Some of these genetic changes cause neurodevelopmental problems and dramatically increase someone’s risk of developing disorders such as autism, schizophrenia and Tourette’s syndrome CREDIT Lancaster University

Drugs to increase insulin signaling may be effective for treating autism say Lancaster University researchers, who have discovered how a genetic change impacts on insulin signaling and glucose metabolism in the brain.

In the human genome small sections of DNA have been found to be duplicated or deleted in some people, a phenomenon known as Copy Number Variation.

Some of these genetic changes cause neurodevelopmental problems and dramatically increase someone’s risk of developing disorders such as autism, schizophrenia and Tourette’s syndrome.

For example, people with a DNA deletion at chromosome 2p16.3, which results in deletion of the Neurexin1 gene, commonly experience neurodevelopmental delay and cognitive problems.

People with the 2p16.3 deletion are also around 14 to 20 times more likely to develop neurodevelopmental disorders including autism, schizophrenia and Tourette’s syndrome than people without the deletion.

There are an estimated two to three million people worldwide who have this type of DNA deletion but there are currently no effective drug treatments for their resulting cognitive problems.

For the first time, in research funded by The Royal Society, scientists have demonstrated that Neurexin1 gene deletion reduces glucose metabolism in the prefrontal cortex, a key brain region involved in higher-level cognitive functions including cognitive flexibility and paying attention. Neurexin1 deletion was also found to reduce insulin receptor signaling in the prefrontal cortex, which likely underlies the reduced glucose metabolism seen in this region.

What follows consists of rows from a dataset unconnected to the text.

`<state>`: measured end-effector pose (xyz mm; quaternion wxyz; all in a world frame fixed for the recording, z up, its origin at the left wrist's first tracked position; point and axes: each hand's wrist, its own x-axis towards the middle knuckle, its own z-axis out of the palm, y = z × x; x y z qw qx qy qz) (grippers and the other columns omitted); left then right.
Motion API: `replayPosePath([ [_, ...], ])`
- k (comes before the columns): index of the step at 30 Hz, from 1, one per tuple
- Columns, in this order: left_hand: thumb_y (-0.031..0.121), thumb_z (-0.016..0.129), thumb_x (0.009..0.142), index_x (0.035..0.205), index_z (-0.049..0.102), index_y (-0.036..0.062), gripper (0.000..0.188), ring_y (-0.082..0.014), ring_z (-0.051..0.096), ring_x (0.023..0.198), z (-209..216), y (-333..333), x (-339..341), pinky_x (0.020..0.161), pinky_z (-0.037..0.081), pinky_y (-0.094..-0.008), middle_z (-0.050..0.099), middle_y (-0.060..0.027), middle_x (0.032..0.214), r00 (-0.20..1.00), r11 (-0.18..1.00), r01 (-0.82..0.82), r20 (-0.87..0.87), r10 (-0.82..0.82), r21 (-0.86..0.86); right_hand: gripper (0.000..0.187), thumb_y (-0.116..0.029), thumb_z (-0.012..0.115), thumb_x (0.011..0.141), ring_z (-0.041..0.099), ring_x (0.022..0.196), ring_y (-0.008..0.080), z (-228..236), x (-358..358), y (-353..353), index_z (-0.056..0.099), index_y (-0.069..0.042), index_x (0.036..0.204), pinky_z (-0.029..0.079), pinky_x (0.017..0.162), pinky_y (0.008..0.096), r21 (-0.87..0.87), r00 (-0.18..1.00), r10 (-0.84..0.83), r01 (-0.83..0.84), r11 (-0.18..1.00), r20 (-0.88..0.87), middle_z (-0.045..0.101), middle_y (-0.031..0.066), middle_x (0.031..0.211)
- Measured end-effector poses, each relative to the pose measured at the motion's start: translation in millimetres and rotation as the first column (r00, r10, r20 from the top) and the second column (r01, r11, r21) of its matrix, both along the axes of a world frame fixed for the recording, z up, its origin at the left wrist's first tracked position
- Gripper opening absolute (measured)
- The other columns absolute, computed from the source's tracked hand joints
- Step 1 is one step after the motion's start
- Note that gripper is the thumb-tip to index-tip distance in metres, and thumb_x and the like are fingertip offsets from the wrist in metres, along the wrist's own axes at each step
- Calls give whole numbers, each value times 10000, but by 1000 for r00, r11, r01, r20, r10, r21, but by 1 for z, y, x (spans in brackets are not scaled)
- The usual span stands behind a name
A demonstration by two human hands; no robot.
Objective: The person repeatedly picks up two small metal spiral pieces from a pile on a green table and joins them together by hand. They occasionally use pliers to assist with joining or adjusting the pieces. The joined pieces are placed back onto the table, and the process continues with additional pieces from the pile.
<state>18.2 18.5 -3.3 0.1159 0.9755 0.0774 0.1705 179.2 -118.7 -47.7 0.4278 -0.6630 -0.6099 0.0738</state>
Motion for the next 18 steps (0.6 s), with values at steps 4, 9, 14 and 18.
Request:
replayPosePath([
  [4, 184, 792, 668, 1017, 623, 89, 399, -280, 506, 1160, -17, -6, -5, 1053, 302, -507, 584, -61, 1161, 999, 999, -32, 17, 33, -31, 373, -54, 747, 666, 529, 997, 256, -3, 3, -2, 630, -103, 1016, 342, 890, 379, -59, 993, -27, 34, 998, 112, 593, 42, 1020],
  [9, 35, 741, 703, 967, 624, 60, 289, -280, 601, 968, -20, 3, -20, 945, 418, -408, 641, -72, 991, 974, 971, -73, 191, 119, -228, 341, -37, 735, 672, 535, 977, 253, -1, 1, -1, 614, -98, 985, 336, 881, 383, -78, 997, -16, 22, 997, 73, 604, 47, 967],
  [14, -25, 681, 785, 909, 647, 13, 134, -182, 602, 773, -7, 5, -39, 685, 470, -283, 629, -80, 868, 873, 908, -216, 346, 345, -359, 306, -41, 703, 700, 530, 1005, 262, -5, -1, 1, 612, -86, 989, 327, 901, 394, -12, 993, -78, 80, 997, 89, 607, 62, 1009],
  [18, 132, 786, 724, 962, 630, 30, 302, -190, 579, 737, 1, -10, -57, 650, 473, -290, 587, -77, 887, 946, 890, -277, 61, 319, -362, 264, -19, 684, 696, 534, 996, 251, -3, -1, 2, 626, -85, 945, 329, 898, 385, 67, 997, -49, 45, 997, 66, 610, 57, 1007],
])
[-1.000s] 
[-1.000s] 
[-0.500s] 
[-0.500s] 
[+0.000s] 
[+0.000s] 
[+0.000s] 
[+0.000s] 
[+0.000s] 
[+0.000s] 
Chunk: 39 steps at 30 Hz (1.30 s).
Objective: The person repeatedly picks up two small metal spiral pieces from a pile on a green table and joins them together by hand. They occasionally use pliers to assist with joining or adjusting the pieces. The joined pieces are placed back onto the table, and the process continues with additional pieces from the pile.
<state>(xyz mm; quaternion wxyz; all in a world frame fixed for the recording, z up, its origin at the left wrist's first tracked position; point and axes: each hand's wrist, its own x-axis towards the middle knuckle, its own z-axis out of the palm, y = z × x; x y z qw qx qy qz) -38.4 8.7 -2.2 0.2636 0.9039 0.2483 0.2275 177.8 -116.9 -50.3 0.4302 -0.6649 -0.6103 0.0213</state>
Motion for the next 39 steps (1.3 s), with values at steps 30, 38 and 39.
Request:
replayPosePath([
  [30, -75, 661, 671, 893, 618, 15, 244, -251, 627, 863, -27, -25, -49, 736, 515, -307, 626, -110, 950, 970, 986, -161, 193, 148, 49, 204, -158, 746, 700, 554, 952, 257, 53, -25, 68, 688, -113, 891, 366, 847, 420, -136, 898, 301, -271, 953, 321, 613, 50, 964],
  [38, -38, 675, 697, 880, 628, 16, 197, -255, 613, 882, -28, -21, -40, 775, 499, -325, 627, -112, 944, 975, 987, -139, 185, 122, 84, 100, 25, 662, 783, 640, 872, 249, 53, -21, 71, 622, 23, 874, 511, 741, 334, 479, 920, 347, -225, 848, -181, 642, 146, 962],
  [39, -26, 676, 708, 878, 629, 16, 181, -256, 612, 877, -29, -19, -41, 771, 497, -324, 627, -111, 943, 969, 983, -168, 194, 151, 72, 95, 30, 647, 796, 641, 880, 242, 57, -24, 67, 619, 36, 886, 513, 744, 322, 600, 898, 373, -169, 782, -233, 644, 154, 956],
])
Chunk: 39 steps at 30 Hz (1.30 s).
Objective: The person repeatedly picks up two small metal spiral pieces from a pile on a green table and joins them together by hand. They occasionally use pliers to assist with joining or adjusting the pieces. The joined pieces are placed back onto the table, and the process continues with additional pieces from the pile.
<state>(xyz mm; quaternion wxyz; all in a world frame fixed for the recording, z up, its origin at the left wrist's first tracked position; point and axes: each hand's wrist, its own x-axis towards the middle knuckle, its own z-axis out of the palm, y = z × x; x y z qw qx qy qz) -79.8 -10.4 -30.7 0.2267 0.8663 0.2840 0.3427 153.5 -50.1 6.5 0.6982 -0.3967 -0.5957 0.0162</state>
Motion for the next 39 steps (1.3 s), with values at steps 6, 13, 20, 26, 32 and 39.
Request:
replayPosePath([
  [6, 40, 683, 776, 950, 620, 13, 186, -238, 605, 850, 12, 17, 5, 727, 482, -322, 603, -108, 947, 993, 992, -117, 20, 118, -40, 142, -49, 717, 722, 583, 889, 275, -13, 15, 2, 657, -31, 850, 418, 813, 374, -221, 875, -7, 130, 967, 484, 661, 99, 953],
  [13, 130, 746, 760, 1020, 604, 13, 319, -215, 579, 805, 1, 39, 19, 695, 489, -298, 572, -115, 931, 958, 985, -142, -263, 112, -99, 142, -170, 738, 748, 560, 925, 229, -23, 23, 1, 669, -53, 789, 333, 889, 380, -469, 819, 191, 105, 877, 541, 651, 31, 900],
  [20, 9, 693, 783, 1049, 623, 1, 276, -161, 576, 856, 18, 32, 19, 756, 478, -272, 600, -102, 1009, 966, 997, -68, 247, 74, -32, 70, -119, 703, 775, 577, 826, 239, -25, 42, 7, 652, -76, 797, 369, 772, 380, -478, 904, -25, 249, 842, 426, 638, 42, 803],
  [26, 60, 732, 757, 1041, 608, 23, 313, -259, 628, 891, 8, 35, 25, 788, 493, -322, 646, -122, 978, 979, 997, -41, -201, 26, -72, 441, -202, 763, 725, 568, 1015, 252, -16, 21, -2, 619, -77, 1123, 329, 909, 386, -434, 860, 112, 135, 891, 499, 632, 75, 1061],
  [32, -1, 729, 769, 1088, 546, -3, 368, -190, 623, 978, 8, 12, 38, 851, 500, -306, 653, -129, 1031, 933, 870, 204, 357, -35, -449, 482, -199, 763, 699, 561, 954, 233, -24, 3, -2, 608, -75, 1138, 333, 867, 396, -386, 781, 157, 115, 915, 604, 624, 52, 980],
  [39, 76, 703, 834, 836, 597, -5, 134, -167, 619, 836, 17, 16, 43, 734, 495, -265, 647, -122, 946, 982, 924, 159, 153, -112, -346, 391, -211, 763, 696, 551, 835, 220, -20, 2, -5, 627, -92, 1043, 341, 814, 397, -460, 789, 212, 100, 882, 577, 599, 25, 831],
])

The research, published in the journal Autism Research, give valuable new insight into how this leads to cognitive deficits, behavioural changes and dramatically increases the risk of developing a range of neurodevelopmental disorders.

The key finding that Neurexin1 deletion impacts on insulin signaling and glucose metabolism in the prefrontal cortex suggests that using drugs to increase insulin signaling may be an effective therapeutic strategy.

Lead researcher Dr Neil Dawson from Lancaster University said: “There is an urgent need to further understand the underlying neurobiology of neurodevelopmental disorders in order to develop new treatments. Drugs to help people with their cognitive and social problems are particularly urgently needed, as these symptoms dramatically impact on their quality of life.”

In addition, the researchers also showed that Neurexin1 deletion causes deficits in cognitive functions that depend on the prefrontal cortex, including a deficit in the ability to be flexible.

The research also found that the reduced glucose metabolism in the prefrontal cortex that results from Neurexin1 deletion was linked with being hyperactive when experiencing novel situations.

A second brain region identified as being impacted by Neurexin1 deletion was the dorsal raphé, which showed increased activity. This region is the origin of serotonin neurons that project throughout the brain, suggesting that Neurexin1 deletion also makes the serotonin neurotransmitter system dysfunctional.

Dr Neil Dawson said: “In addition, the observation that the serotonin system may be dysfunctional requires further research, and suggests that drugs targeting this neurotransmitter system may also be useful. We can now test the ability of drugs that target these mechanisms to restore these translational changes seen as part of ongoing research to develop better treatments for people with 2p16.3 deletion, autism, schizophrenia and Tourette’s syndrome”.